On 27/05/2015 12:44, Jérémy Bobbio wrote:
Hi!
We are working in Debian— and I know other free software projects
care— in providing our users with a way to reproduce bit-for-bit
identical binary packages from the source and build enviroment.
See <https://wiki.debian.org/ReproducibleBuilds/About> for some
rationale and further explainations.
In order to do this, we need to make our build processes as
deterministic as possible. As you can imagine, Tar is quite involved in
producing Debian packages. A straightforward call leads to multiple
issues:
* Order of files in the archive will depend on the filesystem order.
* User and group names are recorded. This can be seen as a privacy leak
for the package builder.
* Permissions are dependent on the builder umask.
* Last modification times of members of files created during the build
will be dependent on the build time.
* Also, if gzip compression is used, a timestamp will be recorded in
gzip header.
So, we are currently turning calls like:
tar -zcf archive.tar.gz src
into:
find src -print0 | LC_ALL=C sort -z |
GZIP=-9n tar --null -T - --no-recursion \
--owner=root --group=root --numeric-owner \
--mode=go=rX,u+rw,a-s \
--mtime=debian/changelog \
-zcf archive.tar
It would be great to avoid at least some of the boilerplate. Finding a
generic solution for permissions and modification times might be too
much, but having a `--deterministic` flag for the rest of the issues
would be quite helpful already.
What do you think?
Agree in principle. Note that the boilerplate you
show looks like it doesn't handle:
- Creation/Access times (if stored in tar headers).
- Random gzip version dependencies (also affects DAK
producing different gzipped index files depending on
the Debian release installed on/near master).
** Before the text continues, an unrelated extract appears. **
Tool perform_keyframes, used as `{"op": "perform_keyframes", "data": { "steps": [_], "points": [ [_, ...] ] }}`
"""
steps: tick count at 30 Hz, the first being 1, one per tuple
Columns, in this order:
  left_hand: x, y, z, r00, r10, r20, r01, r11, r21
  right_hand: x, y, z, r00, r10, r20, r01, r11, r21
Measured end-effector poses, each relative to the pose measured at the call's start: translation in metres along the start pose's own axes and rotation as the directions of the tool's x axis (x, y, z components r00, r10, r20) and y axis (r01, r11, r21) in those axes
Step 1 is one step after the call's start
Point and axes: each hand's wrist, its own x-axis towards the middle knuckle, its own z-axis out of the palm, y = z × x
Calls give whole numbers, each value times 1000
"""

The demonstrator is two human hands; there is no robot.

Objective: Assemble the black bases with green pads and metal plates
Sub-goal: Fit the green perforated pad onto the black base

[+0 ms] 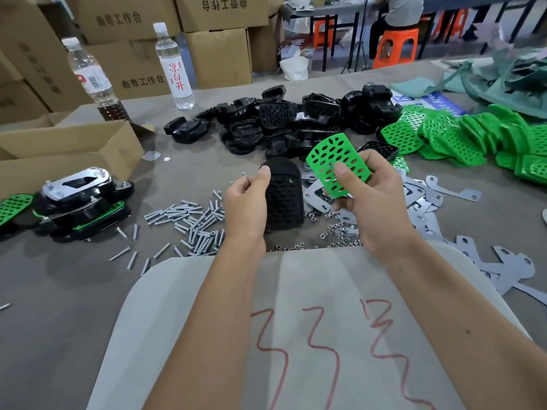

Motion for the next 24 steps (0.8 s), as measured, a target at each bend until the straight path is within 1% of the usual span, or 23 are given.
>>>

- statoverride integration for suid/sgid binariesand
special dir flags (mostly in basefilesand /usr/local).
- Adding .gz extention to archive.tar (probably just
a typo).
Which probably makes the real command line even longer.
Also, at least a few versions back, dpkg-source
produced the wrong file timestamps in .diff.gz
files, affecting the consistency of source file
timestamps.
Now for tar, I would suggest (as a future feature) three
new determinism options:
--nomode : Short for --owner=root --group=root
--numeric-owner --mode=go=rX,u+rw, except
for suid/sgid entries. Combine with
--mode=a-s to make all files root:root with
no suid/sgid bits.
For more advanced permission systems (acls
etc.) --nomode will in general archive each
entry as if all non-modify permissions are
the union of those granted to any users, while
modify permissions are for owner only and any
special attributes (sgid/suid/capabilities
etc.) are preserved.
--sort : Causes the entries in each processed
directory to be output in Asciibetical order
(thus each dir needs to be loaded into memory
and sorted, using a locale-independent
strcmp() variant, but no need to preload
entire file listing).
--onepass : (not for package builders): If a file
changes while being archived, the archived
file contents, file length and sparse holes
will all be determined from a single read()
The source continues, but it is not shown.